« Avoir » du sens moral suppose deux éléments essentiels. Il faut d’une part adhérer fortement à des valeurs. D’autre part, il est évidemment nécessaire que nous soyons prêts à les défendre, même (et surtout) dans les circonstances où une telle attitude pourrait devenir difficile pour nous. Quelles sont ces situations ? Il y a tout d’abord la simple question de l’intérêt personnel : il se peut que ce que je défends déplaise à quelqu’un dont je dépends, ou dont j’attends quelque chose. Mettrai-je alors mon drapeau dans ma poche ? Déchirement et conscience malheureuse garantis. C’est le tout-venant de nos petites ou grandes démissions. Qui peut proclamer sans rougir qu’il ne s’est pas abstenu un jour, pour éviter de déplaire ou par peur des risques, de faire ce que lui commandaient ses principes ?
Mais il existe un autre cas de figure : la situation dans laquelle nous cessons de défendre nos valeurs parce que c’est l’un des nôtres qui les viole. Nous lui trouvons mille excuses que jamais nous n’accorderions à l’adversaire dans des circonstances pourtant semblables. Pis : il s’agit de bien plus que d’une simple question intellectuelle. Nous sommes alors capables de ne même plus voir -ou alors bien rapidement et abstraitement, comme pour nous en débarrasser- les victimes de la violation de nos principes par les nôtres.
Jusqu’ici, j’ai mentionné deux raisons nous incitant à ne pas appliquer des principes auxquels nous adhérons pourtant : l’égoïsme ou la lâcheté d’une part, le communautarisme d’autre part; la peur de déplaire aux puissants ou de risquer sa vie – et l’infinie complaisance dont nous pouvons témoigner pour les nôtres, qui sont pourtant, comme tout un chacun, des êtres humains faillibles.
Le premier cas de figure ne s’avoue pas : on ne se vante pas de son égoïsme ou de sa lâcheté.
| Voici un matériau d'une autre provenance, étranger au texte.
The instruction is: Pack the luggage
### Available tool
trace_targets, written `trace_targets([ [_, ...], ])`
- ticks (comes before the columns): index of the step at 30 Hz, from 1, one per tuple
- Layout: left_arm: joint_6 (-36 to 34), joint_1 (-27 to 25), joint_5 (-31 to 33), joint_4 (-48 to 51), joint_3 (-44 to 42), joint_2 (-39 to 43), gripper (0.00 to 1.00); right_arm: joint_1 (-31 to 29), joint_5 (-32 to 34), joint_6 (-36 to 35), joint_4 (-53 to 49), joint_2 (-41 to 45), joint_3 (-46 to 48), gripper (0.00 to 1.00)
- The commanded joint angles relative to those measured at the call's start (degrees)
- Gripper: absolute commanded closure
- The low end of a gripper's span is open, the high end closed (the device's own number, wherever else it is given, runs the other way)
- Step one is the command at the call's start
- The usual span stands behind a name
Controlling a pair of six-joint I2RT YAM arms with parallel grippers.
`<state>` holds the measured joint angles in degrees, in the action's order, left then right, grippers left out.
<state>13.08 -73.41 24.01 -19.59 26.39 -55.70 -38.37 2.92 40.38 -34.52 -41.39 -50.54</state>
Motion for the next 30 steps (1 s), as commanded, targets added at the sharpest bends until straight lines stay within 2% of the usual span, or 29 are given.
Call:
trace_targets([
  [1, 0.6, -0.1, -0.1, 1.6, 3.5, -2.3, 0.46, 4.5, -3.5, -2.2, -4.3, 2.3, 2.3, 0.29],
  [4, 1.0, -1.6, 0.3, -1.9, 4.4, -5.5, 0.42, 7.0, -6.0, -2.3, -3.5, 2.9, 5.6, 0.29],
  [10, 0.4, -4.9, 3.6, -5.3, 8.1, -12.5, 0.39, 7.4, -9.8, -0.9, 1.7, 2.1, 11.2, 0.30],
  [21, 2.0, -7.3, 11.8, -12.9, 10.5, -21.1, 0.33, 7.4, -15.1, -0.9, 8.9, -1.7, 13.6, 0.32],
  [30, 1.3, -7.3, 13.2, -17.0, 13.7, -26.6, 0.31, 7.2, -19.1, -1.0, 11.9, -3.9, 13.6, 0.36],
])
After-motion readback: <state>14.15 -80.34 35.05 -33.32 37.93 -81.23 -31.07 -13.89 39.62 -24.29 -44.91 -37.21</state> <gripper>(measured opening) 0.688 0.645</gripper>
Le deuxième ne s’avoue que trop : mille raisons seront trouvées pour transformer la culpabilité des nôtres en innocence, et vice versa pour l’adversaire.
Qui a commencé ? La plupart du temps, il n’y a pas de réponse claire à cette question -sauf chez les enfants- parce qu’elle nous oblige à remonter dans le temps et à faire travailler des mémoires souvent partiales et manipulées.
La guerre de Gaza s’est temporairement conclue par un cessez-le-feu. Trois semaines d’hystérie. Le gouvernement israélien vertement critiqué, mais aussi -dans des manifestations auxquelles participaient les belles âmes masochistes progressistes juives- les Israéliens comme tels, et bien sûr les Juifs. Une complaisance insupportable à l’égard du Hamas, du Hezbollah, de l’Iran, alors qu’à propos du Darfour il serait utopique d’espérer rassembler le centième de ces participants. Tout cela est bien connu – un air horrible de déjà-vu.
Et pour continuer dans le même sens : les tirs de roquettes sur le Sud (bientôt le centre ?) d’Israël; la population de Gaza devenue le bouclier humain des terroristes du Hamas; la bombe et le négationnisme iraniens.
Et pourtant, le sens moral nous fait défaut quand, par référence à ce contexte global, nous tentons de minimiser le nombre de victimes palestiniennes et l’intensité de leurs souffrances. Quand nous oublions de dire que le gouvernement israélien savait qu’il allait nécessairement occasionner d’immenses « dommages collatéraux » dans la population civile.
La paix se perd d’abord dans les têtes. On ne peut pas vouloir la faire avec un peuple dont on banalise les violences subies.
L’« autre » fait bien pis en tirant de façon indiscriminée sur les civils et en envoyant ses martyrs se faire exploser dans la population israélienne, puis en s’en réjouissant bruyamment ? C’est indéniable, et insupportable. Mais qui ne voit qu’à s’engager dans la spirale infinie des vengeances et des excuses s’appuyant sur la monstruosité de l’autre, Israël renforce les extrémismes ? Les forces de paix sont bien silencieuses et malheureuses aujourd’hui. Et pourtant, ce qui nous reste de sens moral nous dit : il faut donner une chance à la paix. Le Hamas, l’Iran, les islamistes en sont infiniment éloignés. Mais Israël ne devrait pas -pour quelque raison que ce soit- oublier qu’en face, dans l’enfer de Gaza, ce sont aussi des femmes et des enfants réels qui meurent. L’universalisme des droits de l’homme, auquel le judaïsme a tant contribué, est à ce prix. Tout communautarisme dégrade le sens moral, parce qu’il nous donne mille justifications de ne plus voir la souffrance que nous infligeons à l’Autre. Les temps sont durs pour les moralistes.